How does GeoMx DSP work?

The assay relies on RNA probes coupled with photocleavable oligonucleotide tags. After hybridization of probes to slide-mounted formalin-fixed paraffin-embedded (FFPE) tissue sections, the oligonucleotide tags are released from discrete, chosen regions of the tissue via UV exposure. Released tags are quantitated using RNAseq or a standard nCounter assay, and counts are mapped back to tissue location, yielding a spatially resolved digital profile of analyte abundance.1

Steps 1. Stain 2. Select ROI 3. UV-Cleave 4. Collect and Dispense 5. Count shown in a timeline manner.
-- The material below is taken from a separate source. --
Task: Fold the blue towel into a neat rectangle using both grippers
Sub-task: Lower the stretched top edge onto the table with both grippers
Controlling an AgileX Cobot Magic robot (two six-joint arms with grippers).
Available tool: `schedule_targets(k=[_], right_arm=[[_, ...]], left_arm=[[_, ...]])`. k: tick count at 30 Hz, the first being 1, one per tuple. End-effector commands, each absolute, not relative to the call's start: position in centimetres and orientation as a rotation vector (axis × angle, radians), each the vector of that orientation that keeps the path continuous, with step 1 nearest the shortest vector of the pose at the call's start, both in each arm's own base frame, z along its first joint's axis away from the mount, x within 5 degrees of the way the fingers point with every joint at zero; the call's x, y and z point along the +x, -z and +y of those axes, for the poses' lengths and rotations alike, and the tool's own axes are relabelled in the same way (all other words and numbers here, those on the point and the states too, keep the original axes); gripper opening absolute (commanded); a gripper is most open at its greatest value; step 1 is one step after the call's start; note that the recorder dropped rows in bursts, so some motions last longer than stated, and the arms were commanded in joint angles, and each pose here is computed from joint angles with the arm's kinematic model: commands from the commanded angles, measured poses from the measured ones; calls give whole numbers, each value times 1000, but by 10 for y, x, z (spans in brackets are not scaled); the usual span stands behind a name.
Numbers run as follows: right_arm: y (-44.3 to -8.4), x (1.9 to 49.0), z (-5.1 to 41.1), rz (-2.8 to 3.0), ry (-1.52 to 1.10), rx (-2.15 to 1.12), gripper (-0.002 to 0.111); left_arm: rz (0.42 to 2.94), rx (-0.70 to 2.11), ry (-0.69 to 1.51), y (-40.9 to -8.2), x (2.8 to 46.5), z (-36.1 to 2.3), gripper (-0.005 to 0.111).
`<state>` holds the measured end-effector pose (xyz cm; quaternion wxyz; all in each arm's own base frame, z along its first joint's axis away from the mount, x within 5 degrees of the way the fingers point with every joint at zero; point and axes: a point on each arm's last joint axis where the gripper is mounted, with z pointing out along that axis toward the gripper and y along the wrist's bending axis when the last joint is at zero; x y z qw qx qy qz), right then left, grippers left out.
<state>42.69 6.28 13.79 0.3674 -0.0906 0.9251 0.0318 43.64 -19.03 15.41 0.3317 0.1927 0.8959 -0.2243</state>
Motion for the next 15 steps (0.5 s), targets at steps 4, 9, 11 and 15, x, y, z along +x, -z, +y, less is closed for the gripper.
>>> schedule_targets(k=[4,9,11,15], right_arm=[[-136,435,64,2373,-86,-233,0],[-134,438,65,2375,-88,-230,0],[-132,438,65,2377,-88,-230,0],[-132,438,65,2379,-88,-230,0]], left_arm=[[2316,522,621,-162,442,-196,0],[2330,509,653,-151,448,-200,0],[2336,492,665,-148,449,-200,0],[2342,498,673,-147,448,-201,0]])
There are illustrations of the process


Applications of GeoMx DSP2

  • Discover biomarkers that predict therapeutic response
  • Profile distinct regions or cell types within the tumor microenvironment
  • Uncover the mechanism of action of a drug
  • Explore which genes are affected by a drug in specific components of a tissue
  • Reveal molecular subtypes for diseases
  • Understand disease mechanisms and progression
  • Study preclinical models

Advantages of GeoMx DSP

Spatial resolution

Provides high-resolution spatial information, allowing researchers to analyze gene expression patterns at the cellular and subcellular levels within complex tissues. This spatial context is critical in understanding the functional organization and interactions between different cell types.

Multiplexed analysis

Supports multiplexed analysis, allowing the simultaneous measurement of up to 21,000+ RNA targets. This efficiency not only saves time and resources but also provides a more comprehensive view of the molecular landscape, facilitating a holistic understanding of gene expression patterns.

Cellular heterogeneity

Unlike bulk RNA analysis, GeoMx DSP enables the identification and profiling of individual cell types within a tissue sample. This is particularly valuable in heterogeneous tissues like tumors, where understanding the specific expression patterns of different cell populations is essential for precision medicine and biomarker discovery.
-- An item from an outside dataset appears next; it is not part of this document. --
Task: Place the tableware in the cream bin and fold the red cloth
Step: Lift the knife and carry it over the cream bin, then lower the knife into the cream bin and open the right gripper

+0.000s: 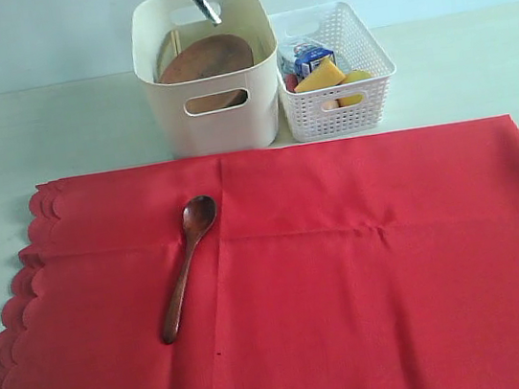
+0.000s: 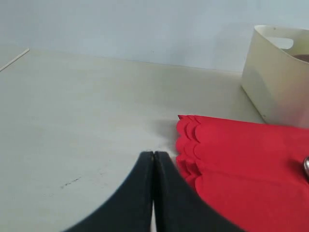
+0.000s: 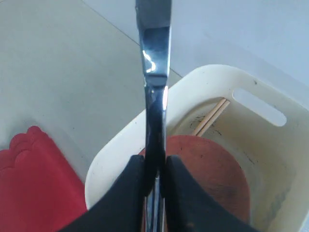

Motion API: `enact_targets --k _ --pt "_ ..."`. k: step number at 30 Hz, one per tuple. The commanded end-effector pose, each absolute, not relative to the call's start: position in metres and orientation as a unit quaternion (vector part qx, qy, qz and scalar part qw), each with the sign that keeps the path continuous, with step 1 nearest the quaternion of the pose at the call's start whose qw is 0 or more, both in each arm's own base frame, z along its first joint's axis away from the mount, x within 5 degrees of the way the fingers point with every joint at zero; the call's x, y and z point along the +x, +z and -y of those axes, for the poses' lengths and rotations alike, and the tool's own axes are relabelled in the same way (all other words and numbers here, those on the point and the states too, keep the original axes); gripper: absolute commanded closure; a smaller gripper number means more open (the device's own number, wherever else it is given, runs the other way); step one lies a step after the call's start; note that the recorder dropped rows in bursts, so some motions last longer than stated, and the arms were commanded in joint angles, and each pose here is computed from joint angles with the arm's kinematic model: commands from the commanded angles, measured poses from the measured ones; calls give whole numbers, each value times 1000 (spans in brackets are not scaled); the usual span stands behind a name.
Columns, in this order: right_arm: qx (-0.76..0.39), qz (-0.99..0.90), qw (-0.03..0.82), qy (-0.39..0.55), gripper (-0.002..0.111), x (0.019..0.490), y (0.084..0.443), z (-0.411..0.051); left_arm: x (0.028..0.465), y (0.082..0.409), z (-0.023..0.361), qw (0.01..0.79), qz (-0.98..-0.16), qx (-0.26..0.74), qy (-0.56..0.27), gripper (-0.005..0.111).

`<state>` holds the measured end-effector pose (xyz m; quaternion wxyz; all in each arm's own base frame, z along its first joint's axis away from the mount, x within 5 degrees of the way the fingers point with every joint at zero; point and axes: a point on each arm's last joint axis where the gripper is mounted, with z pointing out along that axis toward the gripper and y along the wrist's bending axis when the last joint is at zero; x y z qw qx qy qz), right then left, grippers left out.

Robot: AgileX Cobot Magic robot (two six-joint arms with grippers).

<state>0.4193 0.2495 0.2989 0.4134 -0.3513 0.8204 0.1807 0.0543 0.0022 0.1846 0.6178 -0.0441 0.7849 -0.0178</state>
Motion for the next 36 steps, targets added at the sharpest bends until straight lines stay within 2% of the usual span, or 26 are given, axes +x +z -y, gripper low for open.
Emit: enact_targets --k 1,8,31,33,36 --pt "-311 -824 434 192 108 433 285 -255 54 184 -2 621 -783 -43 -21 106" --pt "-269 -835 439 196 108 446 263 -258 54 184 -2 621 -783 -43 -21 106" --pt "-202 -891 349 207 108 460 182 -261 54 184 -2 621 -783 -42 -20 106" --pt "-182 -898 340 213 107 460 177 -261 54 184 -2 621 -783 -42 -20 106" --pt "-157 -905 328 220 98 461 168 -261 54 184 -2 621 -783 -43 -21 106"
Compatibility with existing technologies

Designed to be compatible with other molecular analysis techniques, including traditional RNA sequencing. The seamless integration allows researchers to combine spatial information with high-throughput genomic data, providing a more comprehensive and complementary analysis.
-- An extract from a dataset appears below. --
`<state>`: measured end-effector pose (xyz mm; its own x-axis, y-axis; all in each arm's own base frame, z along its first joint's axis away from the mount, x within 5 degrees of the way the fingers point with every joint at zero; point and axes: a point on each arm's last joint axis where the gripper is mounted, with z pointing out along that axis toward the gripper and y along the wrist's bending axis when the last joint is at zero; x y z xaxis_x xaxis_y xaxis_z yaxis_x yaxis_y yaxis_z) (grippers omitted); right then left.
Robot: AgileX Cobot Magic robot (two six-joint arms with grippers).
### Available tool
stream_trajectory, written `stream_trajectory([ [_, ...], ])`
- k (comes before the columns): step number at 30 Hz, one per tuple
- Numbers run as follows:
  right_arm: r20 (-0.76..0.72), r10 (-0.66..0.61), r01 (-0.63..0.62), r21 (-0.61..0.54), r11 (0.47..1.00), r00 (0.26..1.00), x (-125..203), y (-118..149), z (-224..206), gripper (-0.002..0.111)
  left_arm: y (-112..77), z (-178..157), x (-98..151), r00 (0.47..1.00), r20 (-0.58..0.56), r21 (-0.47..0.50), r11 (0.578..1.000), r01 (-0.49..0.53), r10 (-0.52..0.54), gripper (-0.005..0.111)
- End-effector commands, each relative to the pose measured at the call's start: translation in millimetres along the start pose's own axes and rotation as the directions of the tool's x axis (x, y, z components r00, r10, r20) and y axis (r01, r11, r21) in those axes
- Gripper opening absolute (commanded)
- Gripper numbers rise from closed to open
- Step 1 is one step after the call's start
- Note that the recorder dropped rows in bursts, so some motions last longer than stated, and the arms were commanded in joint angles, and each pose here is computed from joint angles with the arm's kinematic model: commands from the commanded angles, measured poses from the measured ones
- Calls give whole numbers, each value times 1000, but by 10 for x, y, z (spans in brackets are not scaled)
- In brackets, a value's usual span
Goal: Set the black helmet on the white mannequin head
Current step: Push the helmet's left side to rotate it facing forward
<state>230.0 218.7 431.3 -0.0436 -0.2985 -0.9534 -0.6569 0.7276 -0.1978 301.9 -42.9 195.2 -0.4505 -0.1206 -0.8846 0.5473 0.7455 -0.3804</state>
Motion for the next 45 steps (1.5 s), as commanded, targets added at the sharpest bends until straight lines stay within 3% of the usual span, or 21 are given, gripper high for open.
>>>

Tissue architecture insights

Offers a detailed map of gene expression within the tissue architecture, providing insights into the organization and structure of biological samples. This information is crucial for uncovering spatial relationships and understanding how gene expression varies across different regions of a tissue.

Customizable panels

Researchers can design custom panels to target specific genes or pathways of interest, tailoring GeoMx DSP experiments to meet the unique requirements of their studies. This flexibility enhances the versatility of the platform for a wide range of research applications.

Biomarker discovery

 The spatially resolved approach of GeoMx DSP enhances the discovery of spatially associated biomarkers, which may be overlooked in bulk RNA analysis. This capability is essential for identifying potential therapeutic targets and diagnostic markers for diseases.

Clinical relevance 

Ability to analyze clinical samples, including FFPE tissues, makes it highly relevant for translational research and clinical studies. This feature extends the potential impact of GeoMx DSP in the development of diagnostic tools and personalized medicine.

Single-cell analysis

Allows for single-cell resolution, enabling the study of individual cells' unique gene expression profiles. This level of granularity is particularly valuable in unraveling the complexity of biological systems and can lead to more precise and targeted therapeutic interventions.

Data visualization tools

The platform is equipped with advanced data visualization tools that facilitate the interpretation of spatial gene expression data. Researchers can create detailed maps and visual representations that aid the intuitive and comprehensive analysis of complex biological samples.

GeoMx DSP FAQs

GeoMx DSP offers distinct advantages over traditional bulk, whole-tissue RNA analysis, revolutionizing the field of spatial genomics. Unlike bulk RNA analysis, GeoMx DSP enables researchers to dissect complex biological tissues at a spatial resolution, providing a detailed map of gene expression within the context of the tissue architecture. This spatially resolved approach allows for a more precise understanding of the cellular heterogeneity and interactions within a sample, offering insights into the spatial organization of gene expression patterns. By preserving the spatial context, GeoMx DSP enables the identification of cell-specific expression profiles and spatially associated biomarkers that would be overlooked in bulk RNA analysis. Additionally, GeoMx DSP is particularly valuable in studying heterogeneous samples, such as tumors, where spatial information is crucial for deciphering the intricate molecular landscape. Overall, GeoMx DSP represents a powerful advancement in genomics research, offering a more comprehensive and nuanced understanding of biological systems compared to conventional bulk RNA analysis.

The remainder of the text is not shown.